EXERCISE AIM → After dropping the pictures, give again exactly the lines of the data from its first line through the line with "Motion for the", which is included as well.

SOURCE MATERIAL →
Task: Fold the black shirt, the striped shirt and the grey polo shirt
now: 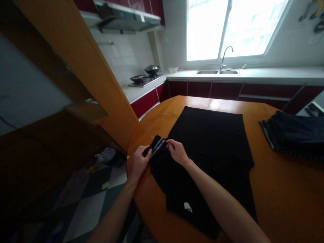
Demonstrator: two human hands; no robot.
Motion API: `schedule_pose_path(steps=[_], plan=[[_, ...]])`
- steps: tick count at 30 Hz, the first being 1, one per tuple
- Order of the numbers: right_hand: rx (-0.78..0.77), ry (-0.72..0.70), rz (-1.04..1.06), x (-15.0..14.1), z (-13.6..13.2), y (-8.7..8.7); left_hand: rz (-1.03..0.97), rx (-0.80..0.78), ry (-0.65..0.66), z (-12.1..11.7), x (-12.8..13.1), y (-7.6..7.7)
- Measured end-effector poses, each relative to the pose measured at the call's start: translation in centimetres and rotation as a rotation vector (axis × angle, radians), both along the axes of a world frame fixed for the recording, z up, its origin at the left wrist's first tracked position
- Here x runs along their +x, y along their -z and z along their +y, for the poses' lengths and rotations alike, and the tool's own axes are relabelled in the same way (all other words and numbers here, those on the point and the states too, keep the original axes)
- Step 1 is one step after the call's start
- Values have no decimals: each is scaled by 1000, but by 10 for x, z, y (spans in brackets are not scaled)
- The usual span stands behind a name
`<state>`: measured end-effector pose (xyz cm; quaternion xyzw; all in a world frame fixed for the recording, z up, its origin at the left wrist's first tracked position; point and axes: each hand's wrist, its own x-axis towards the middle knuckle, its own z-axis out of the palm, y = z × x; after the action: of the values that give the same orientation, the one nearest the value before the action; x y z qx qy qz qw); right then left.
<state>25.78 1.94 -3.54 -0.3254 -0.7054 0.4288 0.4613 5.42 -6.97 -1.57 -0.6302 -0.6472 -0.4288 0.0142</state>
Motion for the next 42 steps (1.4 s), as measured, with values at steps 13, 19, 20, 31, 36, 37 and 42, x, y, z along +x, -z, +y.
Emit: schedule_pose_path(steps=[13, 19, 20, 31, 36, 37, 42], plan=[[-31, 189, -157, 1, 1, -7, 102, -99, 607, -12, 29, -5], [-24, 220, 21, 0, 6, -5, 72, -100, 638, -19, 29, -14], [-38, 228, 57, 1, 7, -6, 39, -80, 575, -19, 28, -15], [-118, 409, -137, 12, 6, -5, -235, -107, 163, -9, 16, -9], [-75, 454, -229, 15, 5, -6, -60, -146, 393, -14, 17, -10], [-66, 453, -238, 15, 5, -6, -3, -158, 448, -15, 18, -11], [-44, 458, -298, 14, 5, -3, 259, -194, 615, -18, 22, -10]])
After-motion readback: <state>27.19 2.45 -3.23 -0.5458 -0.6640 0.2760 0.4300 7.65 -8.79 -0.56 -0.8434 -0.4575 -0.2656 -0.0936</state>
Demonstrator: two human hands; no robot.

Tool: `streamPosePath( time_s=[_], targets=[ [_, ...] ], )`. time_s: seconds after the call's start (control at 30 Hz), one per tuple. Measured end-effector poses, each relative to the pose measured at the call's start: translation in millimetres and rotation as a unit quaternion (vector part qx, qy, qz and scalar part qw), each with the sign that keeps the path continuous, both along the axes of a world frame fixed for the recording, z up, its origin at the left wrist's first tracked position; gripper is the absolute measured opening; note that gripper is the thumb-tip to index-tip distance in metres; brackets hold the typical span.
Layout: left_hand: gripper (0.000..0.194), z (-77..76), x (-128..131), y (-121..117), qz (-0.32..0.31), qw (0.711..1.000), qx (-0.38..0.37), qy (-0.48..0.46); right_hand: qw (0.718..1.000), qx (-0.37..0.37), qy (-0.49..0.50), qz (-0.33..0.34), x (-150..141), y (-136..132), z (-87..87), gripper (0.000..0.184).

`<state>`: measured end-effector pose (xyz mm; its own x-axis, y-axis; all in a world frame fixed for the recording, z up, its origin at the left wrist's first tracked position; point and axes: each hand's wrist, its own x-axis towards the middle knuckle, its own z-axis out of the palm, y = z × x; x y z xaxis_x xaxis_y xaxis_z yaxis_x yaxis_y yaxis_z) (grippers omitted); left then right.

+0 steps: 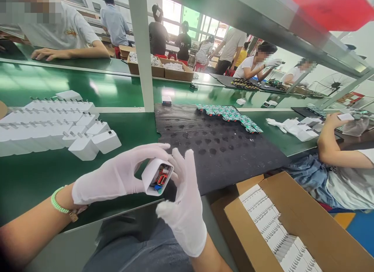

RESULT OF THE EXERCISE →
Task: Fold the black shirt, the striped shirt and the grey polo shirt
now: 
Demonstrator: two human hands; no robot.
Motion API: `schedule_pose_path(steps=[_], plan=[[_, ...]])`
- steps: tick count at 30 Hz, the first being 1, one per tuple
- Order of the numbers: right_hand: rx (-0.78..0.77), ry (-0.72..0.70), rz (-1.04..1.06), x (-15.0..14.1), z (-13.6..13.2), y (-8.7..8.7); left_hand: rz (-1.03..0.97), rx (-0.80..0.78), ry (-0.65..0.66), z (-12.1..11.7), x (-12.8..13.1), y (-7.6..7.7)
- Measured end-effector poses, each relative to the pose measured at the call's start: translation in centimetres and rotation as a rotation vector (axis × angle, radians), both along the axes of a world frame fixed for the recording, z up, its origin at the left wrist's first tracked position
- Here x runs along their +x, y along their -z and z along their +y, for the poses' lengths and rotations alike, and the tool's own axes are relabelled in the same way (all other words and numbers here, those on the point and the states too, keep the original axes)
- Step 1 is one step after the call's start
- Values have no decimals: each is scaled by 1000, but by 10 for x, z, y (spans in brackets are not scaled)
- The usual span stands behind a name
`<state>`: measured end-effector pose (xyz cm; quaternion xyzw; all in a world frame fixed for the recording, z up, its origin at the left wrist's first tracked position; point and axes: each hand's wrist, its own x-axis towards the middle knuckle, its own z-axis out of the palm, y = z × x; after the action: of the values that give the same orientation, the one nearest the value before the action; x y z qx qy qz qw); right then left.
<state>25.78 1.94 -3.54 -0.3254 -0.7054 0.4288 0.4613 5.42 -6.97 -1.57 -0.6302 -0.6472 -0.4288 0.0142</state>
Motion for the next 42 steps (1.4 s), as measured, with values at steps 13, 19, 20, 31, 36, 37 and 42, x, y, z along +x, -z, +y.

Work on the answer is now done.